# EXERCISE AIM
Locate the string "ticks" throughout the material and copy every line in which it occurs.

# MATERIAL TO PROCESS

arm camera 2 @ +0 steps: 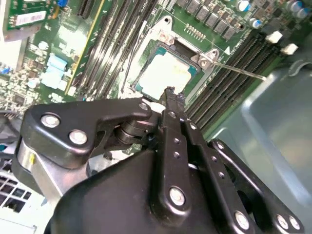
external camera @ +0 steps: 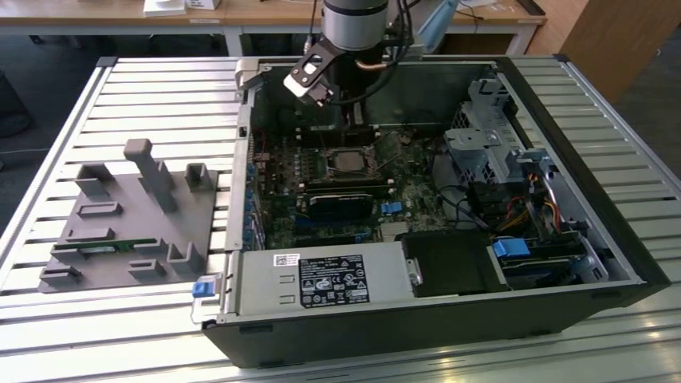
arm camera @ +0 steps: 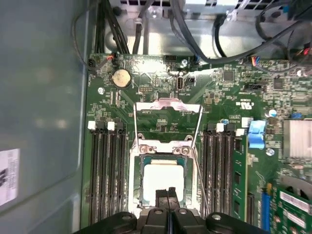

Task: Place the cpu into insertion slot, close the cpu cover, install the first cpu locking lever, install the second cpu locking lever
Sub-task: 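Close the cpu cover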

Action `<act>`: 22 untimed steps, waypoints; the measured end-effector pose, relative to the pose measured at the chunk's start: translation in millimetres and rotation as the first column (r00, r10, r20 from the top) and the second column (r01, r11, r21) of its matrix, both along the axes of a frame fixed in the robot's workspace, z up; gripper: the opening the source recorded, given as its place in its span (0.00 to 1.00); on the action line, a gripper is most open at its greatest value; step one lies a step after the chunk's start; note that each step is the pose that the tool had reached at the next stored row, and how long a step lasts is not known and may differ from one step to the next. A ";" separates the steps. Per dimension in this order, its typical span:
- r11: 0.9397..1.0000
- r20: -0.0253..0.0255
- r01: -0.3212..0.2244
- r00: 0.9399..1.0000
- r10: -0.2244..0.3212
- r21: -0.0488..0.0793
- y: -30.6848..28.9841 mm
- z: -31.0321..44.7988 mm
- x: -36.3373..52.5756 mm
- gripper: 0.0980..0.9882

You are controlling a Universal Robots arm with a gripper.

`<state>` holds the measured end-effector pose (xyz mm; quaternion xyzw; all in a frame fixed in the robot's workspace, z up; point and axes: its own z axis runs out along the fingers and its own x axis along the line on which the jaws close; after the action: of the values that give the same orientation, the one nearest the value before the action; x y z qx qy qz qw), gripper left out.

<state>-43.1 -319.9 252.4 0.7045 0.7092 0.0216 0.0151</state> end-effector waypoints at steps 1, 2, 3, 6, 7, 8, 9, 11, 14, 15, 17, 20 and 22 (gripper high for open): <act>1.000 0.000 0.000 1.000 0.000 0.012 -0.3 0.5 0.0 0.02; 1.000 0.000 0.000 1.000 0.000 0.029 -0.4 0.5 0.1 0.02; 0.999 0.000 0.000 1.000 0.000 0.040 -0.6 0.5 0.1 0.02; 0.999 0.000 0.000 1.000 0.000 0.040 -1.0 0.6 0.1 0.02; 0.999 -0.001 0.000 1.000 0.000 0.039 -1.6 0.6 0.1 0.02; 0.999 -0.001 0.000 1.000 0.000 0.038 -2.6 0.5 0.1 0.02; 0.999 -0.004 0.000 1.000 0.000 0.036 -3.3 0.5 0.1 0.02; 0.999 -0.013 0.002 1.000 -0.001 0.032 -4.0 0.5 1.2 0.02; 0.999 -0.030 0.002 1.000 -0.001 0.032 -4.0 0.5 10.8 0.02; 0.999 -0.034 0.002 0.999 -0.001 0.032 -4.0 0.5 14.1 0.02; 0.999 -0.037 0.002 0.999 -0.001 0.032 -4.1 0.8 16.2 0.02; 1.000 -0.040 0.003 0.999 -0.001 0.031 -4.0 7.1 16.6 0.02; 0.999 -0.040 0.002 0.999 -0.001 0.032 -4.0 9.4 16.8 0.02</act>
<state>-26.3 -323.9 261.8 0.7056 0.7083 0.0188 -0.0100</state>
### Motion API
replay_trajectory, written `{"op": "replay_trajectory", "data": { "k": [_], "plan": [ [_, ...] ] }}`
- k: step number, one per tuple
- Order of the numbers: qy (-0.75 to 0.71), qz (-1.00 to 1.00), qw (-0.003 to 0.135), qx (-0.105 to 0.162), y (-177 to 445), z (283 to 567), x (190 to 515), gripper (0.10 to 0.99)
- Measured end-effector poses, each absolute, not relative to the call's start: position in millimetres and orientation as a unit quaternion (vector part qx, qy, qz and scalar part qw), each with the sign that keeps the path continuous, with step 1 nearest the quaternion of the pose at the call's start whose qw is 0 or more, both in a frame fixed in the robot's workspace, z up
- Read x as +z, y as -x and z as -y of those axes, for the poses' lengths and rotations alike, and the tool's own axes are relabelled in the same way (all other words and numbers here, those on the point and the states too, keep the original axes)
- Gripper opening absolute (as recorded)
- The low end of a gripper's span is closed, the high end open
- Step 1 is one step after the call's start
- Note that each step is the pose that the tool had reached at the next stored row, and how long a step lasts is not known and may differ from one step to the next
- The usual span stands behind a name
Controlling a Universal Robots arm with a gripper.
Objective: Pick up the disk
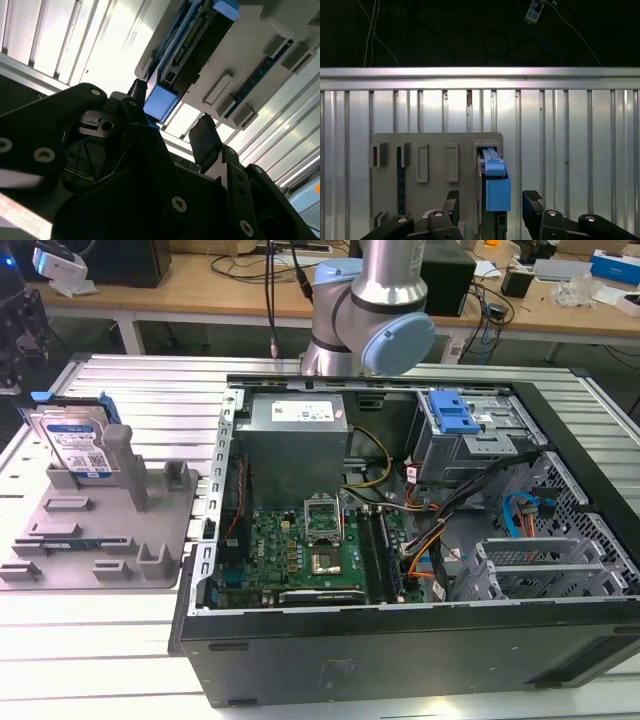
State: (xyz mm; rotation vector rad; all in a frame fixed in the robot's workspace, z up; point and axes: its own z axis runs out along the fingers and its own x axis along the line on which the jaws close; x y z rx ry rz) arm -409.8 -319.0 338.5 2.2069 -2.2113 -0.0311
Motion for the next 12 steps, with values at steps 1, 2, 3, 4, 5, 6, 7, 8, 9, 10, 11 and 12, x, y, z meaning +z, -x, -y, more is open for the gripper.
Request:
{"op": "replay_trajectory", "data": {
  "k": [1,2,3,4,5,6,7,8,9,10,11,12],
  "plan": [
    [-0.707,0.707,0.008,-0.01,410.3,318.3,337.1,0.616],
    [-0.708,0.706,0.009,-0.01,410.4,318.4,336.2,0.616],
    [-0.708,0.706,0.009,-0.01,410.4,318.4,334.6,0.616],
    [-0.709,0.705,0.009,-0.01,410.5,318.3,333.4,0.616],
    [-0.709,0.705,0.009,-0.01,410.4,318.3,332.5,0.616],
    [-0.71,0.705,0.009,-0.01,410.5,318.3,330.7,0.616],
    [-0.71,0.704,0.009,-0.01,410.5,318.3,329.3,0.616],
    [-0.71,0.704,0.009,-0.01,410.5,318.3,328.0,0.616],
    [-0.71,0.704,0.009,-0.01,410.5,318.3,327.0,0.616],
    [-0.71,0.704,0.009,-0.01,410.5,318.3,325.8,0.616],
    [-0.711,0.704,0.009,-0.01,410.6,318.4,324.9,0.616],
    [-0.711,0.703,0.009,-0.01,410.7,318.4,323.1,0.616]
  ]
}}
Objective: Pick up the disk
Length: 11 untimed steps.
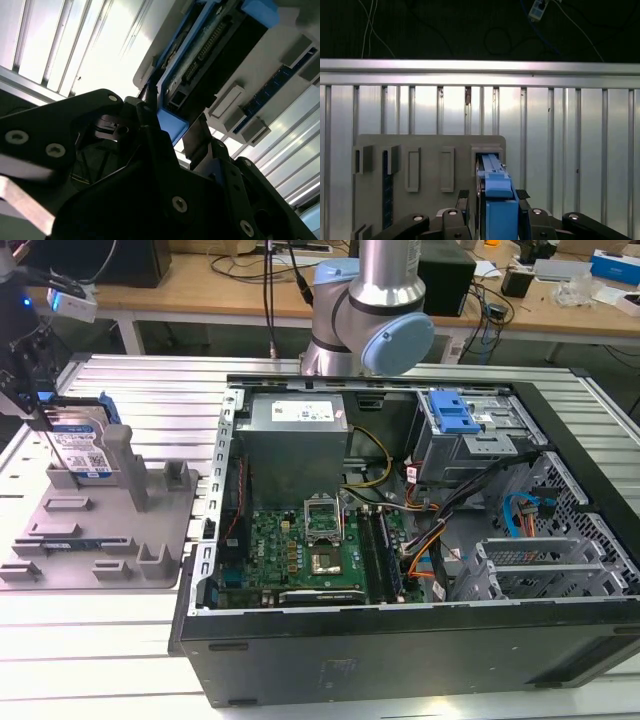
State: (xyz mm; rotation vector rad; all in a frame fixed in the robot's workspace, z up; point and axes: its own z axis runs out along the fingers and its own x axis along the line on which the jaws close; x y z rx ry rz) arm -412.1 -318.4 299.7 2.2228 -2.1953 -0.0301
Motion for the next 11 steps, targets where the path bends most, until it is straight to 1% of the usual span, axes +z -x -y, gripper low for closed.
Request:
{"op": "replay_trajectory", "data": {
  "k": [11],
  "plan": [
    [-0.711,0.703,0.009,-0.01,413.6,314.7,298.0,0.467]
  ]
}}
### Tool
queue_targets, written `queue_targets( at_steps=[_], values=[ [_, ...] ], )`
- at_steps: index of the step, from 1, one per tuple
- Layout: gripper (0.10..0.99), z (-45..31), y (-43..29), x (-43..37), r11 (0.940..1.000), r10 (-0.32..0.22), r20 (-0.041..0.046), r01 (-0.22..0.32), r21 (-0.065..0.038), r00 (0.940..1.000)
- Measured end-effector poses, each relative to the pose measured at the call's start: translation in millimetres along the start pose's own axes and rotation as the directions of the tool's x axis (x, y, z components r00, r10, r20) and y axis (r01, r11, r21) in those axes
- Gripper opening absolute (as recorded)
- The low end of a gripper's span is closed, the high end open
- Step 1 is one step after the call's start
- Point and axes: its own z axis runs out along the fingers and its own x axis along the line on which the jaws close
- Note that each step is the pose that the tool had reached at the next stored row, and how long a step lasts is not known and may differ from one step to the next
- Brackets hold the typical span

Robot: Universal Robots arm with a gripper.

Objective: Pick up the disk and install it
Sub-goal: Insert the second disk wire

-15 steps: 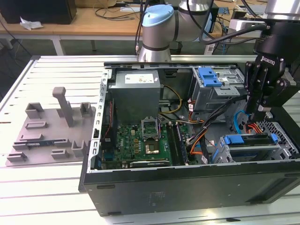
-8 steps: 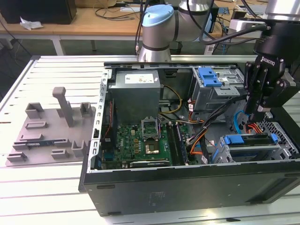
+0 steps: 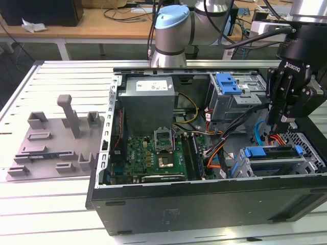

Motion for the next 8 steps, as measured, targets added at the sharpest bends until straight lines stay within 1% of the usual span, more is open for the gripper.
queue_targets(
  at_steps=[3, 6, 8],
  values=[
    [0.365, 0.1, -0.1, 1.0, 1.0000, -0.001, 0.0002, 0.001, 0.000, 1.0000],
    [0.365, -0.4, -0.5, 5.2, 1.0000, -0.004, 0.0010, 0.004, 0.001, 1.0000],
    [0.365, -0.7, -0.6, 6.7, 1.0000, -0.004, 0.0010, 0.004, 0.001, 1.0000]
  ],
)
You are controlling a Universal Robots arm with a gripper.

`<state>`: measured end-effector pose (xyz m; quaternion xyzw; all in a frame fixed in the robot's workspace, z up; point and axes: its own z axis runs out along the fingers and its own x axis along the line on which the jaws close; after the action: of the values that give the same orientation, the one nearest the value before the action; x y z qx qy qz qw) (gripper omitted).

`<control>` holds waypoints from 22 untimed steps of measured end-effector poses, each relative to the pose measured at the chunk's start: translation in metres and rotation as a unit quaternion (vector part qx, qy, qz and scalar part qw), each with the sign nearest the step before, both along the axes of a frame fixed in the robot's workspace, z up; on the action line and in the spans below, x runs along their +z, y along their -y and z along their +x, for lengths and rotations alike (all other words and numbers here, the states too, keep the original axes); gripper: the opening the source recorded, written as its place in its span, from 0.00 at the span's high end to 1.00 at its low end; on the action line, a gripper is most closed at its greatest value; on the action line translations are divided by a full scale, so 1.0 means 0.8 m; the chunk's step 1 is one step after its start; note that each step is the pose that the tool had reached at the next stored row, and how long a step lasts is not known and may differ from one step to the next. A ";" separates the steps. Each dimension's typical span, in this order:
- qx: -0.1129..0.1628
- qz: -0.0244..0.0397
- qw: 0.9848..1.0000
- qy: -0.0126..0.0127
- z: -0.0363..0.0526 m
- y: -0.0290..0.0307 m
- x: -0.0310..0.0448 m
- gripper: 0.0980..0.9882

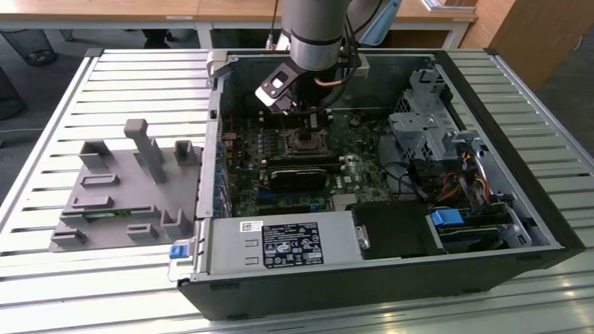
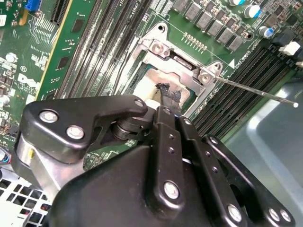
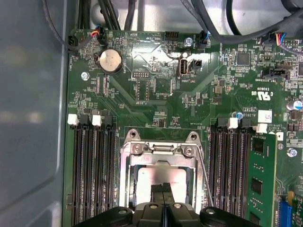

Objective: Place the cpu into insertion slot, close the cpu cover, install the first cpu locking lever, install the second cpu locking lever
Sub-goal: 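Close the cpu cover, then install the first cpu locking lever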

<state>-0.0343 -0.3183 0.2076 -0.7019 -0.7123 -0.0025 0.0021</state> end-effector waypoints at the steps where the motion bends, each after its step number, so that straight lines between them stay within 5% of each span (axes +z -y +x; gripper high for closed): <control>1: 0.000 0.000 1.000 0.000 0.000 0.0000 0.0002 0.98; 22: 0.000 0.000 1.000 0.000 0.000 0.0000 0.0073 0.98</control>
<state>-0.0342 -0.3183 0.2134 -0.7018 -0.7124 -0.0026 0.0022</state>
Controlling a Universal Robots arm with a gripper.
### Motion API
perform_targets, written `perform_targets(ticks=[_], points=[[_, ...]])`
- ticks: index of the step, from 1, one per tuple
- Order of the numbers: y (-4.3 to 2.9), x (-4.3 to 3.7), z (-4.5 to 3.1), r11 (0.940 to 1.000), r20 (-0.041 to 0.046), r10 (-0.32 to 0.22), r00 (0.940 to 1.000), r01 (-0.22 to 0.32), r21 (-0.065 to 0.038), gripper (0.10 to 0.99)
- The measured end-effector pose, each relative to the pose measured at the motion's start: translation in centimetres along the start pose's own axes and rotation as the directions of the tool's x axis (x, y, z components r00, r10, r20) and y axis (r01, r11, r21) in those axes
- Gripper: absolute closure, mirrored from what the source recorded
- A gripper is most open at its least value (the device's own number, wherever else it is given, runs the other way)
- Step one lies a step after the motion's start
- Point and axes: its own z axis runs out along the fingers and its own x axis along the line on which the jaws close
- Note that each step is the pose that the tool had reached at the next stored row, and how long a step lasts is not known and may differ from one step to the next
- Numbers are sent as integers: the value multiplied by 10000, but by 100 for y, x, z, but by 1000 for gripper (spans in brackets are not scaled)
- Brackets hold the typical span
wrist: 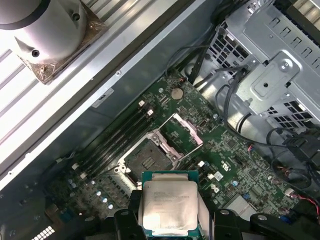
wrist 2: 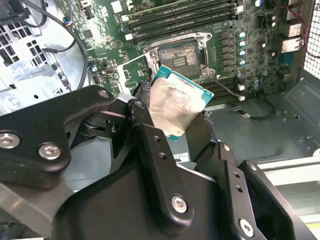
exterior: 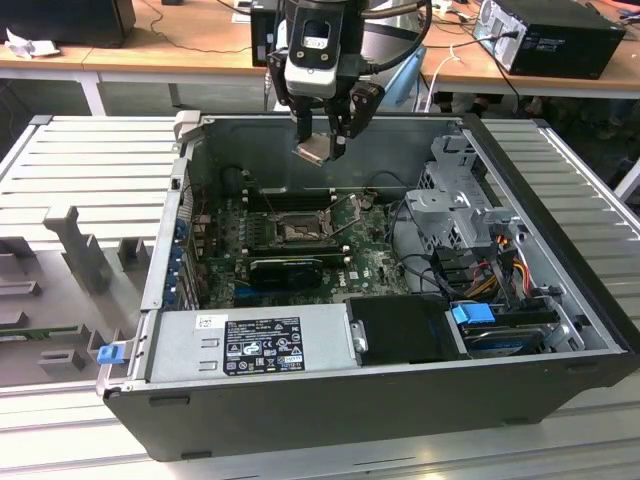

# EXPECTED ANSWER
perform_targets, written `perform_targets(ticks=[_], points=[[_, ...]])`
- ticks: index of the step, from 1, one per tuple

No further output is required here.